No guarantees for Leigh Griffiths despite impressive return

09 December 2016 23:23

Leigh Griffiths will have to wait and see if he retains the shirt after his scoring return for Celtic in the 4-1 win at Partick Thistle, according to boss Brendan Rodgers.

Injury, illness and the great form of Moussa Dembele mean Griffiths has played second fiddle for most of the season but he was given his first start since November 5 at Firhill and had a huge influence on the match.

The Scotland striker, who scored 40 goals last season under previous boss Ronny Deila, set up Stuart Armstrong for his first goal before the break with a cross.

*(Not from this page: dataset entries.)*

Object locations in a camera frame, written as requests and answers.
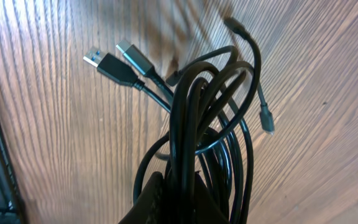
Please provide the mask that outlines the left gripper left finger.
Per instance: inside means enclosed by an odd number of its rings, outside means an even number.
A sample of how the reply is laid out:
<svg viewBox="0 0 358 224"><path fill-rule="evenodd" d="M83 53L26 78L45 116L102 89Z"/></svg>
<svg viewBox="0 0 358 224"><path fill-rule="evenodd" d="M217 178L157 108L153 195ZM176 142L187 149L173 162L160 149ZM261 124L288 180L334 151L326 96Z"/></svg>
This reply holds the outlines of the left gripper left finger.
<svg viewBox="0 0 358 224"><path fill-rule="evenodd" d="M155 224L161 220L163 175L154 172L135 205L119 224Z"/></svg>

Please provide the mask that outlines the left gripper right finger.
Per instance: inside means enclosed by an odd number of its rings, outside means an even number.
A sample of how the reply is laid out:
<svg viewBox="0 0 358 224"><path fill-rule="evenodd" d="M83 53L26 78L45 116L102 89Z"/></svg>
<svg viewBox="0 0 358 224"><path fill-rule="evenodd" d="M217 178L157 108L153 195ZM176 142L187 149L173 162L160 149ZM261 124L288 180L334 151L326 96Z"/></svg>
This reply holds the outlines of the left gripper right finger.
<svg viewBox="0 0 358 224"><path fill-rule="evenodd" d="M197 224L228 224L228 219L210 196L202 178L195 173L194 186L195 223Z"/></svg>

He played a free-kick to Armstrong to curl in his second just after half-time and a minute later fired in Celtic's third, his 10th of the season.

Jags defender Liam Lindsay reduced the deficit with a header just after the hour mark but Hoops substitute Callum McGregor restored the cushion for the relentless champions, who moved 11 points clear and still have two games in hand over second-placed Rangers.

Celtic face Hamilton on Tuesday but Rodgers was making no promises about team selection when asked if he was of a mind to give Griffiths a run of games.

He said: "I am not really worried. I am of a mind to win the game, whether it is Leigh or whoever.

"I have nothing in my contract that says I have to play Leigh Griffiths. I will play always the team I think can win the game.

"I respect what Leigh did last season but I wasn't here last season so this is a new team with a new cycle of work, a different way of working, a different manager and all the players understand that and that's why they respect the team that plays."

Rodgers again praised Armstrong after another fine performance from the former Dundee United midfielder, who has been the Hoops' most improved player this season.

"He is at a real high level," said the former Liverpool boss.

"For the first goal he had desire to get into the box and if you played him at right-back like I did he will still look like he will score.

"He has an in-built brain for the goal. The second one was a wonderful strike and his pass for the fourth goal was sublime, a read dead-weight pass for Emilio Izaguirre to pull it back for Callum to finish.

"It is not only his all-round performance, he is pressing the game really well, him and Scott Brown and Tom Rogic and the others are working well together but Stuart is on a real high level."

Jags boss Alan Archibald was naturally disappointed with the defeat and admits the two quick goals after the break made it doubly difficult for his side.

He said: "I thought the effort was good for 30 minutes but I didn't think we threatened them enough in the final third.

"I thought it was a lack of belief and we lost goals at key times in the match. I don't think you can do that against a team like Celtic."